THE TASK: The lines to repeat are those below from the one containing "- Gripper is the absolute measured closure" down to the one containing "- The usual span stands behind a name", both included; reproduce them exactly and nothing else.

START DATASET CONTENT

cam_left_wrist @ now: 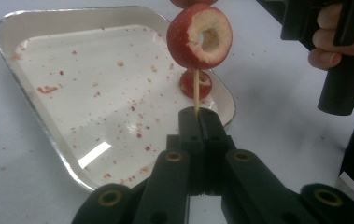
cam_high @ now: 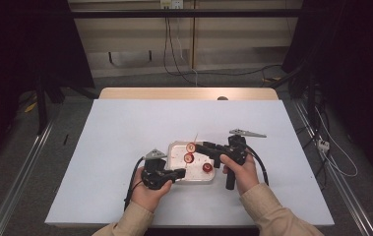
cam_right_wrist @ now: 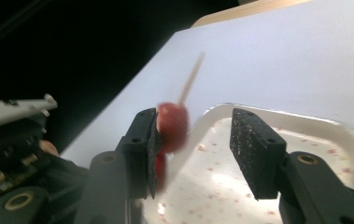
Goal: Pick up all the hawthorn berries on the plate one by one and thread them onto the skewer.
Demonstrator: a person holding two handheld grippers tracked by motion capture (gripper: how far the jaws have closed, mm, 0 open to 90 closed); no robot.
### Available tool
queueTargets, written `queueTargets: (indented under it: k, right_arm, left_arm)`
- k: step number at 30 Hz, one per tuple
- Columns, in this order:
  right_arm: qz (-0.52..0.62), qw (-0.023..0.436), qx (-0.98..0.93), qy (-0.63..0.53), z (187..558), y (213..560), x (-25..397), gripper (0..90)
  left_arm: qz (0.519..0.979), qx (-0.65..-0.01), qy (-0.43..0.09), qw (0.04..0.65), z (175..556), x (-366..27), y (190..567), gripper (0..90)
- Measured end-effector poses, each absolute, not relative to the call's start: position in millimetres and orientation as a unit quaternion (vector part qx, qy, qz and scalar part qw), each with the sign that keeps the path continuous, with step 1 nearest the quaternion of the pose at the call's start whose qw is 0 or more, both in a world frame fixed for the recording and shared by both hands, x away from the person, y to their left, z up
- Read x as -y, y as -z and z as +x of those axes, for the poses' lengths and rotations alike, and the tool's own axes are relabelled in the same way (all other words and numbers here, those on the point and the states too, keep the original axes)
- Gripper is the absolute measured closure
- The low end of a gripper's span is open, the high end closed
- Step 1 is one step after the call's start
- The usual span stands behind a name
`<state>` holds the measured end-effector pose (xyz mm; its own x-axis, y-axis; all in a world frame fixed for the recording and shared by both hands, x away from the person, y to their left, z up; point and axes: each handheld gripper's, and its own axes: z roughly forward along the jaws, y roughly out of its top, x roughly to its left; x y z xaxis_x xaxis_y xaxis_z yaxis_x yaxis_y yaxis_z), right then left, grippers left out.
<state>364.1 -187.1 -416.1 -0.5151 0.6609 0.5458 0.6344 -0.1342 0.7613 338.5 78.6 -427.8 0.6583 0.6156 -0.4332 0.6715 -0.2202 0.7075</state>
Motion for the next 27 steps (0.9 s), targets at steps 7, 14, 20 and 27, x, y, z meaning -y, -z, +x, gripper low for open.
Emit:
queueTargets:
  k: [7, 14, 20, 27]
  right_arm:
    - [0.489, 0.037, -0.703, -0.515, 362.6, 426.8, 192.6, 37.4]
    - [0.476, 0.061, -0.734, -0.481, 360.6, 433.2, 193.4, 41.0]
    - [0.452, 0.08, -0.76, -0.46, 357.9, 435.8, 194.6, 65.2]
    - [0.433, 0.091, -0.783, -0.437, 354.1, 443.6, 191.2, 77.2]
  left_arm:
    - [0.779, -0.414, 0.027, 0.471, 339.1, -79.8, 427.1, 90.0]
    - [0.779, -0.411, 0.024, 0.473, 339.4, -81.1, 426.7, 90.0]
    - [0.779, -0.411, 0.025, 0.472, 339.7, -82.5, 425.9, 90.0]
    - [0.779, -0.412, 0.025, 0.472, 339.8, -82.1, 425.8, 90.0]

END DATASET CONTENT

EXERCISE RESPONSE:
- Gripper is the absolute measured closure
- The low end of a gripper's span is open, the high end closed
- Step 1 is one step after the call's start
- The usual span stands behind a name

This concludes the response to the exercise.